Good and bad sides of data-driven
As we enter the middle of the third decade of the millennium, the impact of this shift has become apparent. Of course, there are many benefits, including greater customer satisfaction and improved product reliability, along with increased efficiency and cost savings. However, there’s a dark side to the current obsession with numbers and data.
For example, internal Boeing emails made public during investigations following the two fatal 737 Max crashes revealed financial and marketing data winning out over the warnings of design experts, whose knowledge emanated from deep in the trenches. To accommodate the aerodynamics of the extended airframe, a novel maneuvering augmentation system (MCAS) was introduced.
Knowledge based on best practices and risk management dictated that pilots undergo additional simulator training in order to become familiar with the new system. Instead, senior management overruled that approach and mandated faster, cheaper desktop training.
Let’s take a look at other recent disasters that might have been prevented if long-established knowledge had been applied along with the numbers.
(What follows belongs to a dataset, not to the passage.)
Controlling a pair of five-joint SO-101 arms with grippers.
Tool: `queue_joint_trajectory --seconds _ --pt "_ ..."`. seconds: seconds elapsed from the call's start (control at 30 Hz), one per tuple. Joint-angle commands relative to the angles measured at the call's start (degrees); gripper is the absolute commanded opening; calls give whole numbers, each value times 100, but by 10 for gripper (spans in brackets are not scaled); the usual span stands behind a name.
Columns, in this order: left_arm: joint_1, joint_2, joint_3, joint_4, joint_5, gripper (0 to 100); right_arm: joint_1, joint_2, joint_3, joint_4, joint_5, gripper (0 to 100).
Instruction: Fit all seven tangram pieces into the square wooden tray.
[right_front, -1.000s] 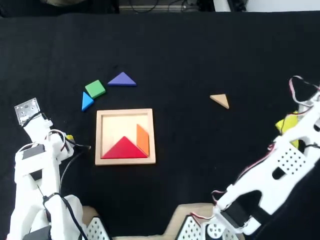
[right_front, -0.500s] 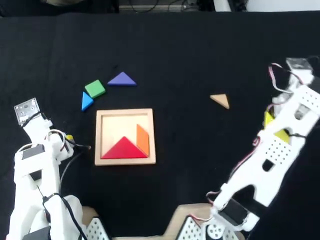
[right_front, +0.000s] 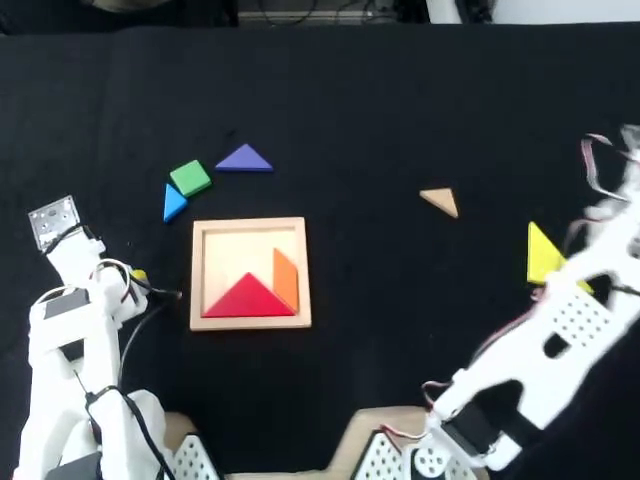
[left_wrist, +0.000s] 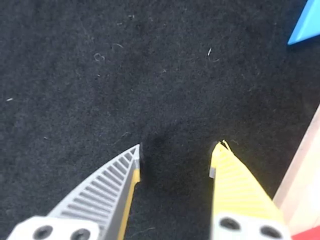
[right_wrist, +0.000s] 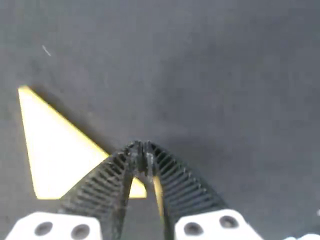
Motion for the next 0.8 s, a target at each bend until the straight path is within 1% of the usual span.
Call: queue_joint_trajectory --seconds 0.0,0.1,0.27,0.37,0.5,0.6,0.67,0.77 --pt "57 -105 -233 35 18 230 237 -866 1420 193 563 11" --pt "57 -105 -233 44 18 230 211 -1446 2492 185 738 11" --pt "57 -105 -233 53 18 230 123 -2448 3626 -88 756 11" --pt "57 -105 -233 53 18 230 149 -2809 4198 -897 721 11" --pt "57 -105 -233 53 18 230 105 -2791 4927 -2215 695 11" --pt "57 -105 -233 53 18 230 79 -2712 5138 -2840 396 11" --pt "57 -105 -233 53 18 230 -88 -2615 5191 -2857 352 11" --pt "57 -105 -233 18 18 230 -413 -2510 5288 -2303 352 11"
Wherever a myriad of laws and regulations enacted by multiple agencies exists, the likelihood of conflicts, contradictions, and errors increases. For example, in the mid-1980s, the U.S. Center for Disease Control and Prevention’s National Institute for Occupational Safety and Health (NIOSH) published a series of regulations and guidelines aimed at reducing injuries and fatalities on farms and food processing facilities. Included among these were safety measures for evacuating excess methane produced by anaerobic wastewater treatment processes. This was a good thing, as this colorless/odorless gas can be poisonous, flammable, and in sufficient quantity, explosive.
Fast-forward 20 years. The U.S. Environmental Protection Agency mandated the use of anaerobic lagoons and tanks using microbes to treat manure-laden wastewater. Other than the added cost, this doesn’t necessarily pose a safety problem on small farms. This is not the case for large operations such as the South Fork Dairy Farm in Dimmitt, Texas, where last April, a methane explosion killed more than 18,000 cows.
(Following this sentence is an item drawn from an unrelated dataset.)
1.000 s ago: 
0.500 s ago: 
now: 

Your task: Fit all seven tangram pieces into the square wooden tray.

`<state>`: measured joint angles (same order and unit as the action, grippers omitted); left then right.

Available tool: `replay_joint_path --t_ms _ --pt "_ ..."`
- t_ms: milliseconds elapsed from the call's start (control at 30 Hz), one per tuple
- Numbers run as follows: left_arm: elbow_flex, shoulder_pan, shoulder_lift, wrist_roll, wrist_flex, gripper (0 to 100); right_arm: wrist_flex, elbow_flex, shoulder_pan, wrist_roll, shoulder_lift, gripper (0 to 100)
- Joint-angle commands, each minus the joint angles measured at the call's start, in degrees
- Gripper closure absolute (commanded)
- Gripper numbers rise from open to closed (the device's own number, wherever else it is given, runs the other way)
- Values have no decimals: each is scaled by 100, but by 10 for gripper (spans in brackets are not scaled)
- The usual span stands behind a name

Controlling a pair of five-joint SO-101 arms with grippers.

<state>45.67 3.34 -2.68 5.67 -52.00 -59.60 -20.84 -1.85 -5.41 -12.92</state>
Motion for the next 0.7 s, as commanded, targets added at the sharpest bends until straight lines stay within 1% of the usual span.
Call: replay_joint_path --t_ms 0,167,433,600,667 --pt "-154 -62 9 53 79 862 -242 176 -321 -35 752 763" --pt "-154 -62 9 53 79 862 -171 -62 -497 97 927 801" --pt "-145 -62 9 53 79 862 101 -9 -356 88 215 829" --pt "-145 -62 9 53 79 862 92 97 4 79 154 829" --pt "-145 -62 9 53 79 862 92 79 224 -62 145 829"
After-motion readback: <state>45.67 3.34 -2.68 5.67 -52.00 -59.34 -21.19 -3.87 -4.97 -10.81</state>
This was a perfect example of how connecting the dots between two or more regulating bodies by knowledge graphs or other KM approaches might have identified and mitigated the inherent risk. In fact, all that was really needed to prevent the disaster was the application of a few simple chemical engineering formulas based on established principles (knowledge), very little data (pressure, volume, temperature), and the probability of even a tiny spark. Note that in a purely data-driven world, a significant number of mishaps need to occur in order to produce a sample size sufficient enough to conclude the presence of substantial risk.
Titan was a deep underwater submersible designed to explore sites such as the sunken HMS Titanic resting on the ocean floor at a depth of 12,500 feet. The key word here is “designed.” Instead of titanium or carbon steel, as is used in most Navy submarines, Titan’ s main structural elements consisted of novel combinations of carbon fiber, epoxy, and other materials, with titanium used only in the end caps.
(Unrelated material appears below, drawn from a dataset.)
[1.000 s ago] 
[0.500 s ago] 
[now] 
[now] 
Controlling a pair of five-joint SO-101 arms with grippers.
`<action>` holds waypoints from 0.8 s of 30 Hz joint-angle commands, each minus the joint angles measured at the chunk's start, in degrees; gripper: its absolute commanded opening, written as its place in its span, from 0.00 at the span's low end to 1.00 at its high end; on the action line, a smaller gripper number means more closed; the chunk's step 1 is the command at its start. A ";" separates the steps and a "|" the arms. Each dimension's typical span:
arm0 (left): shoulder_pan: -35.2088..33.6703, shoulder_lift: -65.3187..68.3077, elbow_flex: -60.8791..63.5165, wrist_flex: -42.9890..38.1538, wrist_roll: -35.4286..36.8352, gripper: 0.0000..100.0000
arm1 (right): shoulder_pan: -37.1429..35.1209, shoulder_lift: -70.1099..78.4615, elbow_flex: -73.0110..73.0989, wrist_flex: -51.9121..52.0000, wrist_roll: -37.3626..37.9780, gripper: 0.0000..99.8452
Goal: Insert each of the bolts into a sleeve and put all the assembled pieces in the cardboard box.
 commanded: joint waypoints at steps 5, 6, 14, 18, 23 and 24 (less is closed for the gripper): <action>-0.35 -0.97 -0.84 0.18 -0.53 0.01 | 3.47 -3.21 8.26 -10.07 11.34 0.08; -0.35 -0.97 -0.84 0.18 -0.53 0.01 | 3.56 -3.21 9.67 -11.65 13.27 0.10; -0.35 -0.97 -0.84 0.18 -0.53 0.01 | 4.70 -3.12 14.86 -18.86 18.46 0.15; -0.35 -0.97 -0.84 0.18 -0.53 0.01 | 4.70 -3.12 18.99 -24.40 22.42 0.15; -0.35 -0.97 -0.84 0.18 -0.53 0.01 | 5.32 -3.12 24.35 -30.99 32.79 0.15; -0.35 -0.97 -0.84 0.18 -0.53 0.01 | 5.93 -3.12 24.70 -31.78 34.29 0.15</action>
The missing word in this case is “testing.” Granted, some minimal nondestructive testing was performed using listening devices to detect changes in stress on the hull. But these tests were performed with no payload (people, in this case) and were not enough to calculate acceptable safety margins. This was contrary to standard engineering practice, especially given the expectation of operating with human passengers in the extreme, unforgiving environment of the ocean floor. But, as in the case of the 737 Max, speed and profit margins won out over safety margins, with a similarly disastrous outcome.